THE GREEK TYCOON—-this had some notoriety attached on release in 1978 because it was obvious to everyone but the unborn that it was about Aristotle Onassis and Jackie Kennedy, though here they are ‘Theo Tomasis’ (Anthony Quinn–who else?) and ‘Liz Cassidy’ (Jacqueline Bisset–go for it), with James Franciscus as JFK (‘James Cassidy’).
The public had a salivating interest in movies about the rich, beautiful and useless powerful for a goodly spell during the previous decade—witness The Carpetbaggers, The V.I.P.’s ,Valley Of The Dolls—but ardor had cooled after years of lavish, jet-setting James Bond films that not only took you to places inhabited by the upper crust, they did it at light speed and left you feeling good.

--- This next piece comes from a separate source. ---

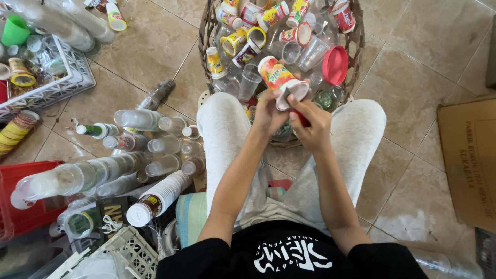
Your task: The person is using a utility knife to cut and remove the top rims or labels from various plastic beverage cups.
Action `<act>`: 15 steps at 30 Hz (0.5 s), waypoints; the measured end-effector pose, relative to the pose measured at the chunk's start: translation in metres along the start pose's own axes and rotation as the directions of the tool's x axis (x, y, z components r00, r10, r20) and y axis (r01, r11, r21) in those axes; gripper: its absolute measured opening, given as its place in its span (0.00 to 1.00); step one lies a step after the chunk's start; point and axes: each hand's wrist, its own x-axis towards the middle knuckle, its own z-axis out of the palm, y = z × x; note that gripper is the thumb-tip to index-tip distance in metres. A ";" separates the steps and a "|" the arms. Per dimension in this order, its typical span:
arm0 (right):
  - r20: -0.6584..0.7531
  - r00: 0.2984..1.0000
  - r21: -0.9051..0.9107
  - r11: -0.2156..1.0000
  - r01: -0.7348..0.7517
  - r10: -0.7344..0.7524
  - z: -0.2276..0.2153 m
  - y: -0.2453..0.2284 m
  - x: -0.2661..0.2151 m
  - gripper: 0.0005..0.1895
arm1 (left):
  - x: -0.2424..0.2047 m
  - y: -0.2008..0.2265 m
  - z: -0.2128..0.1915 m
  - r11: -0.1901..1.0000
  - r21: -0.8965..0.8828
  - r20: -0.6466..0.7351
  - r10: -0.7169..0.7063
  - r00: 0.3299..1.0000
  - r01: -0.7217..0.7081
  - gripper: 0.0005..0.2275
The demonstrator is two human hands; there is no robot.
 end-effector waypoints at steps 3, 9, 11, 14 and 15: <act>0.036 0.999 -0.011 1.000 -0.002 0.003 0.003 -0.004 0.002 0.16 | 0.004 -0.001 0.002 1.000 0.002 -0.103 0.013 0.995 -0.013 0.18; 0.061 0.998 -0.049 0.999 0.013 -0.010 0.007 -0.007 0.003 0.15 | 0.003 0.005 0.024 0.977 0.191 -0.211 0.134 0.968 -0.094 0.12; 0.055 0.998 -0.056 0.998 0.013 -0.010 0.010 -0.002 0.000 0.14 | 0.002 0.005 0.034 0.969 0.226 -0.228 0.156 0.961 -0.104 0.12; 0.014 1.000 -0.016 1.000 -0.001 0.001 0.017 0.008 -0.010 0.14 | 0.000 0.003 0.050 0.945 0.291 -0.346 0.250 0.904 -0.150 0.14; -0.001 0.999 0.016 0.999 -0.041 0.041 0.019 0.006 -0.010 0.14 | 0.000 -0.001 0.043 0.934 0.321 -0.364 0.276 0.890 -0.158 0.14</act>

The 107 minutes of flagrant claptrap didn’t do well money-wise ($14,670,000 gross against a cost of $6,500,000), and the press tore it up. Director was the once-sharp-tack-turned-rusty-hack J. Lee Thompson.
With Edward Albert, Raf Vallone, Camilla Sparv, Charles Durning, Luciana Paluzzi, Roland Culver. HER: “You’re an animal! How dare you! You bastard!” HIM: “God, what a woman! Let’s go and make love.”